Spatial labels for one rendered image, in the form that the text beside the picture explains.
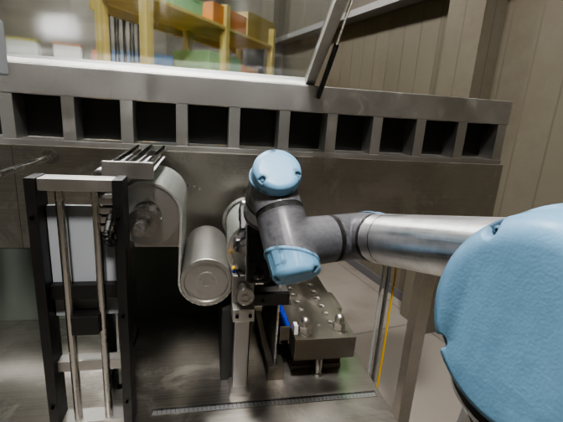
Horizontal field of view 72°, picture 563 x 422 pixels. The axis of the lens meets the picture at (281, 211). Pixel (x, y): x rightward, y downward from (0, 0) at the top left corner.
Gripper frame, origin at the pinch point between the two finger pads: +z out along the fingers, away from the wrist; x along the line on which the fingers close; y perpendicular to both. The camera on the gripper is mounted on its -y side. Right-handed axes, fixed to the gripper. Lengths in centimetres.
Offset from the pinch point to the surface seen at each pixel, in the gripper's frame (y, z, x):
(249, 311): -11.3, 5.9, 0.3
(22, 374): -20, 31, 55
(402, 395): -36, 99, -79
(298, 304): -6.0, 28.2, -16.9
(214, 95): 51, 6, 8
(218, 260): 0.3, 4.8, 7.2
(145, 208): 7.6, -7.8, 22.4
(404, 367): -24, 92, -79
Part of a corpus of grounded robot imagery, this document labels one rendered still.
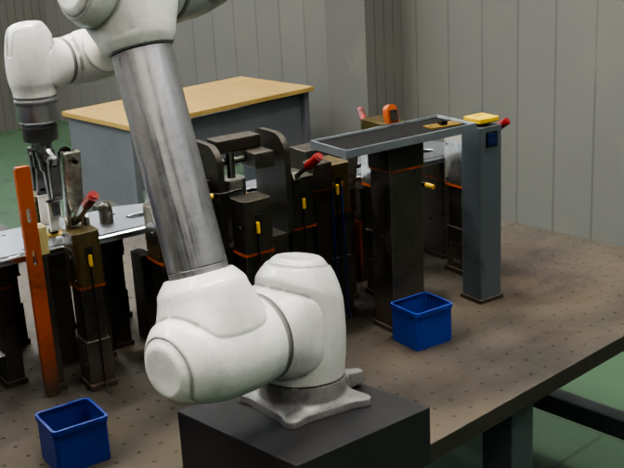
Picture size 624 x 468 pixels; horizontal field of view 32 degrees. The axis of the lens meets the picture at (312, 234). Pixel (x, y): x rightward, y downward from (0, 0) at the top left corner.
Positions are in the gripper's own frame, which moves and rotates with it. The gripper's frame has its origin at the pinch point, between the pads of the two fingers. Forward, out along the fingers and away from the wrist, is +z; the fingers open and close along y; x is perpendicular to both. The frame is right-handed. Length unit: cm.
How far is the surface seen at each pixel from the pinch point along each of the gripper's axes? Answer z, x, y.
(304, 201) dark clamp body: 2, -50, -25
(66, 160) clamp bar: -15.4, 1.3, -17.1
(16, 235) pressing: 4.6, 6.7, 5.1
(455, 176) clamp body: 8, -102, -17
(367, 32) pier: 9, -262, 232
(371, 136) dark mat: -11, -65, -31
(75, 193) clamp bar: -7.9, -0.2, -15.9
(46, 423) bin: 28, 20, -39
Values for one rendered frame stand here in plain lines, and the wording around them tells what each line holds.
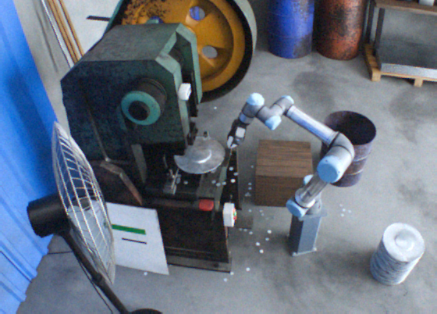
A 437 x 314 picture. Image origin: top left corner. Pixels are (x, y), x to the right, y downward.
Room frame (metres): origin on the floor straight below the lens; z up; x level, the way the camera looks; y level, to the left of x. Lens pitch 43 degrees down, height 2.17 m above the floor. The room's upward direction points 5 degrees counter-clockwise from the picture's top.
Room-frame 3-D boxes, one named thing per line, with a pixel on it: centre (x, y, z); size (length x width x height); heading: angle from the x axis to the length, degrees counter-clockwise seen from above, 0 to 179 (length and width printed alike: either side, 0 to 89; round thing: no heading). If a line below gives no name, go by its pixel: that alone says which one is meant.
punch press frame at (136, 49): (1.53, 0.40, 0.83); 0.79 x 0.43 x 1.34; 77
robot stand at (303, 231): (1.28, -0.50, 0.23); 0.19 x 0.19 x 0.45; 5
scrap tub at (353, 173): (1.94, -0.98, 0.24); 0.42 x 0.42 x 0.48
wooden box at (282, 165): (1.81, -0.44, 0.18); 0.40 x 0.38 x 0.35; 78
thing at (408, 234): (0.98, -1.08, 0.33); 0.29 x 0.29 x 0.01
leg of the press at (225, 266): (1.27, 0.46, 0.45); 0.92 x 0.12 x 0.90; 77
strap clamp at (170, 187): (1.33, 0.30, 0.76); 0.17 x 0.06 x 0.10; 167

::::

Drop the images; restate the listing exactly.

Spatial labels for one rendered image, in the form that the text beside the picture explains.
Horizontal field of view 72°, picture 563 x 422 pixels. The axis of the lens meets the picture at (281, 211). Pixel (x, y): x rightward, y downward from (0, 0) at the top left corner.
Gripper frame, origin at the pinch point between the two finger pads: +z out along the fingers, away from the wrist; x along the line on which the fingers close; y perpendicular to both. The camera on the gripper is mounted on its -y side. Right-handed axes, fixed to the gripper. Lengths in centimetres.
Offset from the pinch point to the surface seen at each pixel, in the gripper's frame (y, z, x):
(249, 311): -11.3, 5.9, 0.3
(22, 374): -20, 31, 55
(402, 395): -36, 99, -79
(298, 304): -6.0, 28.2, -16.9
(214, 95): 51, 6, 8
(218, 260): 0.3, 4.8, 7.2
(145, 208): 7.6, -7.8, 22.4
(404, 367): -24, 92, -79
Part of a corpus of grounded robot imagery, this document labels one rendered still.
Picture size 624 x 468 pixels; horizontal field of view 32 degrees. The axis of the lens meets the picture at (312, 234). Pixel (x, y): x rightward, y downward from (0, 0) at the top left corner.
Positions are in the gripper's own frame, which moves and rotates with it. The gripper's frame has its origin at the pinch point, between the pads of the two fingers. Forward, out along the fingers and away from the wrist, is +z; the fingers open and close along y; x is perpendicular to both. The frame is right-handed. Length unit: cm.
How far is the surface seen at each pixel from the pinch point along each of the gripper's axes? Answer z, x, y.
(304, 201) dark clamp body: 2, -50, -25
(66, 160) clamp bar: -15.4, 1.3, -17.1
(16, 235) pressing: 4.6, 6.7, 5.1
(455, 176) clamp body: 8, -102, -17
(367, 32) pier: 9, -262, 232
(371, 136) dark mat: -11, -65, -31
(75, 193) clamp bar: -7.9, -0.2, -15.9
(46, 423) bin: 28, 20, -39
Values for one rendered frame stand here in plain lines, and the wording around them tells what each line holds.
A 437 x 314 picture. Image origin: top left corner. Pixels are (x, y), x to the right, y downward.
Room frame (metres): origin on the floor straight below the lens; z up; x level, the way the camera looks; y level, to the left of x. Lens pitch 43 degrees down, height 2.17 m above the floor. The room's upward direction points 5 degrees counter-clockwise from the picture's top.
Room-frame 3-D boxes, one named thing per line, with a pixel on it: centre (x, y, z); size (length x width x height); heading: angle from the x axis to the length, degrees counter-clockwise seen from above, 0 to 179 (length and width printed alike: either side, 0 to 89; round thing: no heading). If a line below gives no name, go by its pixel: that alone says which one is meant.
punch press frame at (136, 49): (1.53, 0.40, 0.83); 0.79 x 0.43 x 1.34; 77
robot stand at (303, 231): (1.28, -0.50, 0.23); 0.19 x 0.19 x 0.45; 5
scrap tub at (353, 173): (1.94, -0.98, 0.24); 0.42 x 0.42 x 0.48
wooden box at (282, 165): (1.81, -0.44, 0.18); 0.40 x 0.38 x 0.35; 78
thing at (408, 234): (0.98, -1.08, 0.33); 0.29 x 0.29 x 0.01
leg of the press at (225, 266): (1.27, 0.46, 0.45); 0.92 x 0.12 x 0.90; 77
strap clamp at (170, 187): (1.33, 0.30, 0.76); 0.17 x 0.06 x 0.10; 167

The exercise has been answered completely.